Stored entries =>
══════

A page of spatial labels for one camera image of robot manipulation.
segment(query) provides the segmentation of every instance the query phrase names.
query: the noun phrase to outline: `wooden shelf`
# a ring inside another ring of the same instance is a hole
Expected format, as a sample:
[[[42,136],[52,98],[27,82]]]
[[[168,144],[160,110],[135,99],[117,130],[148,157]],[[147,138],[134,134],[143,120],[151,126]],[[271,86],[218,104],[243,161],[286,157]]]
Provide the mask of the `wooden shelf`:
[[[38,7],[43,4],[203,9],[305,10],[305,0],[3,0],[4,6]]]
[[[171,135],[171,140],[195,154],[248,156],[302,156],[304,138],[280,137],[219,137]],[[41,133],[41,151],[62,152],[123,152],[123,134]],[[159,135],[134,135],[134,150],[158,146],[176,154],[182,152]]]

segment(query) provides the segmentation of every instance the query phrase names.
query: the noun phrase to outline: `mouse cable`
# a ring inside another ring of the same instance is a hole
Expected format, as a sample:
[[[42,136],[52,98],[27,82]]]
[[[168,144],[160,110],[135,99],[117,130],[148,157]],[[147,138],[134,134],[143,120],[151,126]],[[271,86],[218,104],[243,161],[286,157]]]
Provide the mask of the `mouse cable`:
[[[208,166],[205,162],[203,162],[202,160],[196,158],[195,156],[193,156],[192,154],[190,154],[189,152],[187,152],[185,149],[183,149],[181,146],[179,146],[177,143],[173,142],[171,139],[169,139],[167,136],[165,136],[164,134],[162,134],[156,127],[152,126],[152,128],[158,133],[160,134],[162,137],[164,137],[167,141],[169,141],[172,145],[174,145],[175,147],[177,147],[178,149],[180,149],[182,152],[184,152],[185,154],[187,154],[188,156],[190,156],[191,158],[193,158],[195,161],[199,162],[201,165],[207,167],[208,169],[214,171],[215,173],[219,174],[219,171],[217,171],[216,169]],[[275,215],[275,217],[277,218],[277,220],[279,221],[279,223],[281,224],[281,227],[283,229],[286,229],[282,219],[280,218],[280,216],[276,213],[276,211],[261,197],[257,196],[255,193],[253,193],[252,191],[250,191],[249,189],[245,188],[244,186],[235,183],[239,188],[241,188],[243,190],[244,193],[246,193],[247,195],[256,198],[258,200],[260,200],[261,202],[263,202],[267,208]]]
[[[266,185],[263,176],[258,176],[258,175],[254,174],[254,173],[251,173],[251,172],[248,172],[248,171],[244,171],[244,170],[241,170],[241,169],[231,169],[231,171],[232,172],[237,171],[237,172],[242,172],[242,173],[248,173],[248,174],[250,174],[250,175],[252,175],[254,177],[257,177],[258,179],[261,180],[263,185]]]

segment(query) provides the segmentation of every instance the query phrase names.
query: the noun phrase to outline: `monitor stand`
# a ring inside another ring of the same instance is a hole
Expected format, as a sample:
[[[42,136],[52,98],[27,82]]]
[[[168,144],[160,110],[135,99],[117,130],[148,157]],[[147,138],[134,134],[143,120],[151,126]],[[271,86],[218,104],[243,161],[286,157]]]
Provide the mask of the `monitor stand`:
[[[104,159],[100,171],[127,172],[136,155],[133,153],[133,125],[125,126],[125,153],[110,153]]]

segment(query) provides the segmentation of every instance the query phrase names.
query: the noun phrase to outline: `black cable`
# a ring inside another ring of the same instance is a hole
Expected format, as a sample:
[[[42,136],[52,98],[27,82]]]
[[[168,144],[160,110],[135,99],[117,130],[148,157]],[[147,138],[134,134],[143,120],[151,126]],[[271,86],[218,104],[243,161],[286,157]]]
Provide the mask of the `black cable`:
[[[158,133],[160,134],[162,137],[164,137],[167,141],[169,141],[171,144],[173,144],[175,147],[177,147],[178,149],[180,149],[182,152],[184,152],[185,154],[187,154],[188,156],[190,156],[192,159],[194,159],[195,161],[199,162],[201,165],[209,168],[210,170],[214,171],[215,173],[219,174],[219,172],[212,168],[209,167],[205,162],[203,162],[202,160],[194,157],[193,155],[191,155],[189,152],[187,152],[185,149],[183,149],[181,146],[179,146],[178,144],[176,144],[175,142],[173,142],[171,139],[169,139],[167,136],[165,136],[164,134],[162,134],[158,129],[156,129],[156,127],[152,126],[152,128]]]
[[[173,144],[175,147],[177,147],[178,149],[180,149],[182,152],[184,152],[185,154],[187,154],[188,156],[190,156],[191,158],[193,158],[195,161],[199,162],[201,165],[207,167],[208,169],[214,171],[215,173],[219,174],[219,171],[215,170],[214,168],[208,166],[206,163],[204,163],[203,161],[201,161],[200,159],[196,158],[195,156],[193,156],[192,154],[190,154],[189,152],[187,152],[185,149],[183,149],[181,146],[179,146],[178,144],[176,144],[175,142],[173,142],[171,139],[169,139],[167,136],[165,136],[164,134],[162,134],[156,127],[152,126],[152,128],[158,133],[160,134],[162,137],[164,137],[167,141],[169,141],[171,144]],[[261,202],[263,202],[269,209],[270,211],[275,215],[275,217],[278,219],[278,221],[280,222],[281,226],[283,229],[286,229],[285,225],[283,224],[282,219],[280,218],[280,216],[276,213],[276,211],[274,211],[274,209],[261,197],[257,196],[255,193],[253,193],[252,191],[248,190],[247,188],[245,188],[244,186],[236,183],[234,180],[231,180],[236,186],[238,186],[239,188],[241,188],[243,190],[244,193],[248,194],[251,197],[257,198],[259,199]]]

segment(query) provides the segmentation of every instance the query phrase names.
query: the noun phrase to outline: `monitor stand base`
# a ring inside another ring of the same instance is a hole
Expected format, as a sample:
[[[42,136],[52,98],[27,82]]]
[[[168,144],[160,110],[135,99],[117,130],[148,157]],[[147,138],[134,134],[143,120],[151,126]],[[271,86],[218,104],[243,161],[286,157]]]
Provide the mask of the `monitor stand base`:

══════

WORK INSTRUCTION =>
For every entry above, write out an exact copy.

ANSWER TO THIS PROBLEM =>
A page of spatial labels for one camera image of robot manipulation.
segment(query) provides the segmentation of every instance the query phrase names.
query: the noun phrase to outline: `wooden shelf`
# a ring inside another ring of the same instance is a hole
Expected format, as a sample:
[[[42,136],[52,98],[27,82]]]
[[[168,144],[160,110],[135,99],[117,130],[148,157]],[[147,138],[134,134],[143,120],[151,126]],[[271,86],[218,104],[243,161],[286,157]]]
Provide the mask of the `wooden shelf`:
[[[38,7],[43,4],[203,9],[305,10],[305,0],[3,0],[4,6]]]
[[[171,135],[171,140],[195,154],[248,156],[302,156],[304,138],[280,137],[219,137]],[[41,133],[41,151],[62,152],[123,152],[123,134]],[[159,135],[134,135],[134,150],[158,146],[176,154],[182,152]]]

segment(query) provides the segmentation of every instance the query phrase names.
query: the noun phrase to outline: `mouse cable`
# a ring inside another ring of the same instance is a hole
Expected format, as a sample:
[[[42,136],[52,98],[27,82]]]
[[[168,144],[160,110],[135,99],[117,130],[148,157]],[[147,138],[134,134],[143,120],[151,126]],[[271,86],[218,104],[243,161],[286,157]]]
Provide the mask of the `mouse cable`:
[[[208,166],[205,162],[203,162],[202,160],[196,158],[195,156],[193,156],[192,154],[190,154],[189,152],[187,152],[185,149],[183,149],[181,146],[179,146],[177,143],[173,142],[171,139],[169,139],[167,136],[165,136],[164,134],[162,134],[156,127],[152,126],[152,128],[158,133],[160,134],[162,137],[164,137],[167,141],[169,141],[172,145],[174,145],[175,147],[177,147],[178,149],[180,149],[182,152],[184,152],[185,154],[187,154],[188,156],[190,156],[191,158],[193,158],[195,161],[199,162],[201,165],[207,167],[208,169],[214,171],[215,173],[219,174],[219,171],[217,171],[216,169]],[[275,215],[275,217],[277,218],[277,220],[279,221],[279,223],[281,224],[281,227],[283,229],[286,229],[282,219],[280,218],[280,216],[276,213],[276,211],[261,197],[257,196],[255,193],[253,193],[252,191],[250,191],[249,189],[245,188],[244,186],[235,183],[239,188],[241,188],[243,190],[244,193],[246,193],[247,195],[256,198],[258,200],[260,200],[261,202],[263,202],[267,208]]]
[[[266,185],[263,176],[258,176],[258,175],[254,174],[254,173],[251,173],[251,172],[248,172],[248,171],[244,171],[244,170],[241,170],[241,169],[231,169],[231,171],[232,172],[237,171],[237,172],[242,172],[242,173],[248,173],[248,174],[250,174],[250,175],[252,175],[254,177],[257,177],[258,179],[261,180],[263,185]]]

segment(query) provides the segmentation of every instance the query phrase names.
query: the noun phrase to outline: `monitor stand`
# a ring inside another ring of the same instance is a hole
Expected format, as a sample:
[[[42,136],[52,98],[27,82]]]
[[[168,144],[160,110],[135,99],[117,130],[148,157]],[[147,138],[134,134],[143,120],[151,126]],[[271,86],[218,104],[243,161],[286,157]]]
Provide the mask of the `monitor stand`:
[[[104,159],[100,171],[127,172],[136,155],[133,153],[133,125],[125,126],[125,153],[110,153]]]

segment(query) provides the segmentation of every instance the query phrase names.
query: the noun phrase to outline: `black cable`
# a ring inside another ring of the same instance is a hole
Expected format, as a sample:
[[[42,136],[52,98],[27,82]]]
[[[168,144],[160,110],[135,99],[117,130],[148,157]],[[147,138],[134,134],[143,120],[151,126]],[[271,86],[218,104],[243,161],[286,157]]]
Provide the mask of the `black cable`:
[[[158,133],[160,134],[162,137],[164,137],[167,141],[169,141],[171,144],[173,144],[175,147],[177,147],[178,149],[180,149],[182,152],[184,152],[185,154],[187,154],[188,156],[190,156],[192,159],[194,159],[195,161],[199,162],[201,165],[209,168],[210,170],[214,171],[215,173],[219,174],[219,172],[212,168],[209,167],[205,162],[203,162],[202,160],[194,157],[193,155],[191,155],[189,152],[187,152],[185,149],[183,149],[181,146],[179,146],[178,144],[176,144],[175,142],[173,142],[171,139],[169,139],[167,136],[165,136],[164,134],[162,134],[158,129],[156,129],[156,127],[152,126],[152,128]]]
[[[173,144],[175,147],[177,147],[178,149],[180,149],[182,152],[184,152],[185,154],[187,154],[188,156],[190,156],[191,158],[193,158],[195,161],[199,162],[201,165],[207,167],[208,169],[214,171],[215,173],[219,174],[219,171],[215,170],[214,168],[208,166],[206,163],[204,163],[203,161],[201,161],[200,159],[196,158],[195,156],[193,156],[192,154],[190,154],[189,152],[187,152],[185,149],[183,149],[181,146],[179,146],[178,144],[176,144],[175,142],[173,142],[171,139],[169,139],[167,136],[165,136],[164,134],[162,134],[156,127],[152,126],[152,128],[158,133],[160,134],[162,137],[164,137],[167,141],[169,141],[171,144]],[[261,202],[263,202],[269,209],[270,211],[275,215],[275,217],[278,219],[278,221],[280,222],[281,226],[283,229],[286,229],[285,225],[283,224],[282,219],[280,218],[280,216],[276,213],[276,211],[274,211],[274,209],[261,197],[257,196],[255,193],[253,193],[252,191],[248,190],[247,188],[245,188],[244,186],[236,183],[234,180],[231,180],[236,186],[238,186],[239,188],[241,188],[243,190],[244,193],[248,194],[251,197],[257,198],[259,199]]]

segment(query) provides the segmentation of every instance the query phrase names.
query: the noun phrase to outline: `monitor stand base`
# a ring inside another ring of the same instance is a hole
Expected format, as a sample:
[[[42,136],[52,98],[27,82]]]
[[[168,144],[160,110],[135,99],[117,130],[148,157]],[[147,138],[134,134],[143,120],[151,126]],[[271,86],[218,104],[243,161],[286,157]]]
Provide the mask of the `monitor stand base`:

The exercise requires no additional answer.